6.Tax Consultation. The Optionee hereby acknowledges that he or she understands that the Optionee may suffer adverse tax consequences as a result of the Optionee’s purchase or disposition of the Shares. The Optionee hereby represents that the Optionee has consulted with any tax consultants the Optionee deems advisable in connection with the purchase or disposition of the Shares and that the Optionee is not relying on the Company for any tax advice.
-24-
7.Restrictions on Transfer.
(a)Legends. The Optionee hereby acknowledges, understands and agrees that the Company may cause the legends set forth below or legends substantially equivalent thereto, to be placed upon any certificate(s) evidencing ownership of the Shares together with any other legends that may be required by the Company or by state or U.S. federal securities laws or other applicable law:
THE SECURITIES REPRESENTED HEREBY HAVE NOT BEEN REGISTERED UNDER THE SECURITIES ACT OF 1933, AS AMENDED, (THE “ACT”) OR QUALIFIED OR REGISTERED UNDER STATE SECURITIES OR BLUE SKY LAWS. THESE SECURITIES HAVE BEEN ACQUIRED FOR INVESTMENT AND NOT WITH A VIEW TO DISTRIBUTION, AND NEITHER THESE SECURITIES NOR ANY INTEREST OR PARTICIPATION THEREIN MAY BE SOLD, OFFERED FOR SALE, PLEDGED, HYPOTHECATED OR OTHERWISE TRANSFERRED OR DISPOSED OF EXCEPT IN COMPLIANCE WITH THE ACT, APPLICABLE STATE SECURITIES OR BLUE SKY LAWS AND THE APPLICABLE RULES AND REGULATIONS THEREUNDER. THE ISSUER OF THESE SECURITIES MAY REQUIRE AN OPINION OF COUNSEL IN FORM AND SUBSTANCE SATISFACTORY TO THE ISSUER TO THE EFFECT THAT ANY PROPOSED TRANSFER OR RESALE IS IN COMPLIANCE WITH THE ACT AND ANY APPLICABLE STATE SECURITIES LAWS.

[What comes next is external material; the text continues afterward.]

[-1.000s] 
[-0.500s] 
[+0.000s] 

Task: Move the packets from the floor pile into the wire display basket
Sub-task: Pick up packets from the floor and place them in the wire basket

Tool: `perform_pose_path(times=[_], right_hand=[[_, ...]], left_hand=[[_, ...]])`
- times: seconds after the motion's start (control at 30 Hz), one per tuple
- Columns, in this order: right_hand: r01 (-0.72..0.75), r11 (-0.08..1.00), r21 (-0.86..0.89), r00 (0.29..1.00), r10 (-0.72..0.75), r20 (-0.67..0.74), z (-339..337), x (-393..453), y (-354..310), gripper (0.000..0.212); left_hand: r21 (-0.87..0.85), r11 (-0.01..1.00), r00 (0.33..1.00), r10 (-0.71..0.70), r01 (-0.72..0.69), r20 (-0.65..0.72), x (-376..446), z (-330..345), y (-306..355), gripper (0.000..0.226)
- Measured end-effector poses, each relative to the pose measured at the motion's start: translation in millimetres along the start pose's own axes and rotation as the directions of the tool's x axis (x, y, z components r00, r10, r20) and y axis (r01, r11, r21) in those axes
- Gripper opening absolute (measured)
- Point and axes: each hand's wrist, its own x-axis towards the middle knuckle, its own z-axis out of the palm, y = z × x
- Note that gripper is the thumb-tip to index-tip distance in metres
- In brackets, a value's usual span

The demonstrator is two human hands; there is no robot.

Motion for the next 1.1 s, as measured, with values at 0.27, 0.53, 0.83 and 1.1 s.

THE SHARES REPRESENTED BY THIS CERTIFICATE ARE SUBJECT TO CERTAIN RESTRICTIONS ON TRANSFER AND A RIGHT OF FIRST REFUSAL HELD BY THE ISSUER OR ITS ASSIGNEE(S) AS SET FORTH IN THE EXERCISE NOTICE BETWEEN THE ISSUER AND THE ORIGINAL HOLDER OF THESE SHARES, A COPY OF WHICH MAY BE OBTAINED AT THE PRINCIPAL OFFICE OF THE ISSUER. SUCH TRANSFER RESTRICTIONS AND RIGHT OF FIRST REFUSAL ARE BINDING ON TRANSFEREES OF THESE SHARES.
THE SHARES REPRESENTED BY THIS CERTIFICATE ARE SUBJECT TO RESTRICTIONS ON TRANSFER FOR A PERIOD NOT TO EXCEED 180 DAYS FOLLOWING THE EFFECTIVE DATE OF THE UNDERWRITTEN PUBLIC OFFERING OF THE COMPANY’S SECURITIES AND MAY NOT BE SOLD OR OTHERWISE DISPOSED OF BY THE HOLDER WITHOUT THE CONSENT OF THE COMPANY OR THE MANAGING UNDERWRITER.
(b)Stop-Transfer Notices. The Optionee agrees that, in order to ensure compliance with the restrictions referred to herein, the Company may issue appropriate “stop transfer” instructions to its transfer agent, if any, and that, if the Company transfers its own securities, it may make appropriate notations to the same effect in its own records.
-25-
(c)Rights of the Company. The Company shall not (i) record on its books the transfer of any Shares that have been sold or transferred in contravention of this Exercise Notice or (ii) treat as the owner of Shares, or otherwise to accord voting, dividend or liquidation rights to, any transferee to whom Shares have been transferred in contravention of this Exercise Notice. Any Transfer of Shares not made in conformance with this Exercise Notice shall be null and void and shall not be recognized by the Company.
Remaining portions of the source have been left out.